As a dba, what do I need to know about SOX?

[Gooser]

All--

I am a dba at a not-for-profit, but I feel like I am falling behind in my compliance knowledge as a result. What do I need to know about SOX? Any suggestions on good resources? Any comments greatly appreciated.



v/r

Gooser

Why do today
that which may not need to be done tomorrow --me

The Universal Model

 

[mrdenny]

SOX is a royal pain. The basic gist of it that only people who need access to data get access to data, and people that have access to Dev shouldn't have access to Production.

It's all about separation of duties.

The problem with SOX is that it's not that specific on what needs to be done. It gives a set of guidelines which the auditor is free to interpret as s/he sees fit.

Denny
MCSA (2003) / MCDBA (SQL 2000)
MCTS (SQL 2005 / Microsoft Windows SharePoint Services 3.0: Configuration / Microsoft Office SharePoint Server 2007: Configuration)
MCITP Database Administrator (SQL 2005) / Database Developer (SQL 2005)

My Blog

 

[Gooser]

Thanks Denny.

I thought I would get more discussion on this, as SOX is mentioned all over the place.

v/r
Gooser

 

[mrdenny]

Most people want nothing to do with SOX, and cringe at the thought of it.

Denny
MCSA (2003) / MCDBA (SQL 2000)
MCTS (SQL 2005 / Microsoft Windows SharePoint Services 3.0: Configuration / Microsoft Office SharePoint Server 2007: Configuration)
MCITP Database Administrator (SQL 2005) / Database Developer (SQL 2005)

My Blog

 

[djj55]

We are currently setting up for SAS70 which is similar.

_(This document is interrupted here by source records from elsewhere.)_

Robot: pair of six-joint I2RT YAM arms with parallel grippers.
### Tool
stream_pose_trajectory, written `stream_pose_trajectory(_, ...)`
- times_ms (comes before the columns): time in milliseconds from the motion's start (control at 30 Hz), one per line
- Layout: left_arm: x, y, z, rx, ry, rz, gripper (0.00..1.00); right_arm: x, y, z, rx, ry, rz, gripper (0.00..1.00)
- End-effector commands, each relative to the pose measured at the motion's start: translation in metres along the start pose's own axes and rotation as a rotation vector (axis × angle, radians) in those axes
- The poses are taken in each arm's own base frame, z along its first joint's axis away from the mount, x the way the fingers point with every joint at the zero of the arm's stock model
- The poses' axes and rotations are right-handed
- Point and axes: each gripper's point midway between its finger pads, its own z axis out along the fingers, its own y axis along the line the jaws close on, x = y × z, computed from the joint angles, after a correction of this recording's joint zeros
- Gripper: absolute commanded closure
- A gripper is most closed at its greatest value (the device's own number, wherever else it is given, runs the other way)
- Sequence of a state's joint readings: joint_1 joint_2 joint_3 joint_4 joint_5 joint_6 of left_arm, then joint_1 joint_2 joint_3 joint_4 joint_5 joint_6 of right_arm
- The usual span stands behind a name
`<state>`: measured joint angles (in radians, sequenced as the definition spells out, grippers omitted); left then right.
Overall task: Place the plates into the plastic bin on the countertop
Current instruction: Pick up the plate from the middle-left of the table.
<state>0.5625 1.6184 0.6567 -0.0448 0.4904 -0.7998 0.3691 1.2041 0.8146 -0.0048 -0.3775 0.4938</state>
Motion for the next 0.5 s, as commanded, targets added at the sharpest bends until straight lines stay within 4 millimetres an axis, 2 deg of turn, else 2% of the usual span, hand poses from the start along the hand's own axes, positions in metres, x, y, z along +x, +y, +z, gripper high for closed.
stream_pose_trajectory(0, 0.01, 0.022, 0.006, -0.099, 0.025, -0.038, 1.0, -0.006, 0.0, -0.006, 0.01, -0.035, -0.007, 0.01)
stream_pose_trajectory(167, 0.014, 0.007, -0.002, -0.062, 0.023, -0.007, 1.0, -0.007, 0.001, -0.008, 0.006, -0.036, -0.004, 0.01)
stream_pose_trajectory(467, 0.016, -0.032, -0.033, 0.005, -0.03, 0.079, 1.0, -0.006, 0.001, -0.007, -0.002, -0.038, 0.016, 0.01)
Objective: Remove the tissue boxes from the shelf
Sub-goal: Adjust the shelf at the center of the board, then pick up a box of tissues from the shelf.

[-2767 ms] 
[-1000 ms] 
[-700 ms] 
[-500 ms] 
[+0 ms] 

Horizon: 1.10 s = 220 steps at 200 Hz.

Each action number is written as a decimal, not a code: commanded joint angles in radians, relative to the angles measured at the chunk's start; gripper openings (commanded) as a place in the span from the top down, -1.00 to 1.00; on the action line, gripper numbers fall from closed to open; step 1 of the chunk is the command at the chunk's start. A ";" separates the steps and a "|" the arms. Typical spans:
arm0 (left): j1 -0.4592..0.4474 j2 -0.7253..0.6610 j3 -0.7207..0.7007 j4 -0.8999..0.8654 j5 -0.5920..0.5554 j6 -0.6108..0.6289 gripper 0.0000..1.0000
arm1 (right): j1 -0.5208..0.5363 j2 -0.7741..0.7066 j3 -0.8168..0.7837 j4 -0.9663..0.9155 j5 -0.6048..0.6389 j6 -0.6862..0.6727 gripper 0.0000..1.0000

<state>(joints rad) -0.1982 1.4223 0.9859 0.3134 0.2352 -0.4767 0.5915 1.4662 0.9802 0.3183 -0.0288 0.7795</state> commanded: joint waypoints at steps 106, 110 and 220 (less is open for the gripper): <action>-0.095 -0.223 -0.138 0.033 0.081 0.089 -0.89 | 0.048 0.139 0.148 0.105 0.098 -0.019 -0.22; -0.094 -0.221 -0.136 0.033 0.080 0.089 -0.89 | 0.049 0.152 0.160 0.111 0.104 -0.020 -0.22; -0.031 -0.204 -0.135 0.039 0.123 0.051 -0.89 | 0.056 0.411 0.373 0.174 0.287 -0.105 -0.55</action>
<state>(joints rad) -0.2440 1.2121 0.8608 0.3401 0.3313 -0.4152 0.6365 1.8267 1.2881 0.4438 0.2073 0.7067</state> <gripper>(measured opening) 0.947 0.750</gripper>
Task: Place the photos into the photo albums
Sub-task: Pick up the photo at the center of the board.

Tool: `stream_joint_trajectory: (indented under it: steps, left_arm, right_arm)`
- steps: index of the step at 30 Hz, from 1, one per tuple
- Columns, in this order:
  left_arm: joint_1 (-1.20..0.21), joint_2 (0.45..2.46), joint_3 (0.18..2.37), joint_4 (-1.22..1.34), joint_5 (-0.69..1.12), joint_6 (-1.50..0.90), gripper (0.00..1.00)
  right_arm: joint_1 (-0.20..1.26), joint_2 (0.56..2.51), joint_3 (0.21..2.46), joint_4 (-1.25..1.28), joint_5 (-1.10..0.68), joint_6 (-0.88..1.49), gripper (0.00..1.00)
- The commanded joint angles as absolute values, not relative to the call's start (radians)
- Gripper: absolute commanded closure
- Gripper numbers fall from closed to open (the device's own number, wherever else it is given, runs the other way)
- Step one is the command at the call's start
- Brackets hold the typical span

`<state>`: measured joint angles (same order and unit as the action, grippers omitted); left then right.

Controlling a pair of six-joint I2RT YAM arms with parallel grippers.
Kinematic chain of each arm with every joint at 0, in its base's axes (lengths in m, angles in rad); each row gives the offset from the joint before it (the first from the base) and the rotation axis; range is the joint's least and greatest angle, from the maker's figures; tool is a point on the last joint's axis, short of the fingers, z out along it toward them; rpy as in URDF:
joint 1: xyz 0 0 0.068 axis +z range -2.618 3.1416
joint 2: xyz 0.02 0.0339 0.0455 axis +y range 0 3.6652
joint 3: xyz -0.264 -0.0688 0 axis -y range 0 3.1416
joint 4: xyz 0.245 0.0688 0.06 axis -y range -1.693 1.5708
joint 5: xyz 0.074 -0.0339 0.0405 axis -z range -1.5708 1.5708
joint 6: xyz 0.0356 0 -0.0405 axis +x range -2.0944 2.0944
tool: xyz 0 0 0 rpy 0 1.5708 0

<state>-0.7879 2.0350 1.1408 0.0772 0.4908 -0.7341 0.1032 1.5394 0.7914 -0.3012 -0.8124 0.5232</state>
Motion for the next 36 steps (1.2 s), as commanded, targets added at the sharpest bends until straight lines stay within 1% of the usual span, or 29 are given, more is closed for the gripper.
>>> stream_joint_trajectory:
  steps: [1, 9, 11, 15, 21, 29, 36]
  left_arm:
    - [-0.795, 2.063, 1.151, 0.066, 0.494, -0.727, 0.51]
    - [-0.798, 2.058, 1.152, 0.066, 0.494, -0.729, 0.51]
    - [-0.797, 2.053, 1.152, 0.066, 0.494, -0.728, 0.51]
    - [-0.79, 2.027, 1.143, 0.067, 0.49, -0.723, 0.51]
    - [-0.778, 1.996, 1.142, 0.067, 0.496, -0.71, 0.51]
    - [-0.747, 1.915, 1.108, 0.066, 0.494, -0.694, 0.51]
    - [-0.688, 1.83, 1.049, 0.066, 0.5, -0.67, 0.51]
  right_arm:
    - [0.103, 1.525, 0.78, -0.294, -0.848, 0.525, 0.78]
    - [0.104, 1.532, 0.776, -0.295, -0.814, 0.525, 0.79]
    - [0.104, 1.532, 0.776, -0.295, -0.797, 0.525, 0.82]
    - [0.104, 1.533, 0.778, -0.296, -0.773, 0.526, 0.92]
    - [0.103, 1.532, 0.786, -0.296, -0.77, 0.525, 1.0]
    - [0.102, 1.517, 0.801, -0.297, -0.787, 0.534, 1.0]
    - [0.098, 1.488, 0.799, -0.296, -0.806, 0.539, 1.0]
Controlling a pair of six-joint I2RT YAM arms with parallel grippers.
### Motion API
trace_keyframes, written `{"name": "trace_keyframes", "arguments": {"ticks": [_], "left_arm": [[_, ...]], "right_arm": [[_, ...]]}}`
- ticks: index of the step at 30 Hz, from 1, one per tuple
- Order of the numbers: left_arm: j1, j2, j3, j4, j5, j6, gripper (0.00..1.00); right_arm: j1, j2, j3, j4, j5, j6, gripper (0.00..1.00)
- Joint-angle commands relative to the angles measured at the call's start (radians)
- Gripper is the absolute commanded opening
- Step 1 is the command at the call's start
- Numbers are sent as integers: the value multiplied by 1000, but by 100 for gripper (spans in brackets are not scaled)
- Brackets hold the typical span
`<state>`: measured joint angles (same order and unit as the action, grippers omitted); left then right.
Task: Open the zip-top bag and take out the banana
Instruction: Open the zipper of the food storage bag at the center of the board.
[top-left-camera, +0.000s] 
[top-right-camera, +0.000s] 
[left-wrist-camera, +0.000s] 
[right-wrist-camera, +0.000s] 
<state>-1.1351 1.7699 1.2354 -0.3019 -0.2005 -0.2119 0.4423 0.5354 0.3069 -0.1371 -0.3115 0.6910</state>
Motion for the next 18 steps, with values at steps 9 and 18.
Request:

I like the separation of duties as when there are only a couple of people in IT how do you separate?

Have worked with SOX in the past and do to managements not understanding, it was a moving target.

Good Luck,
djj

 

[RobertT687]

My $0.02.
My understanding is that provisions of SOX only apply to publicly traded companies. If the OP's Not-For-Profit is not a public company he/she shouldn't need to worry about SOX.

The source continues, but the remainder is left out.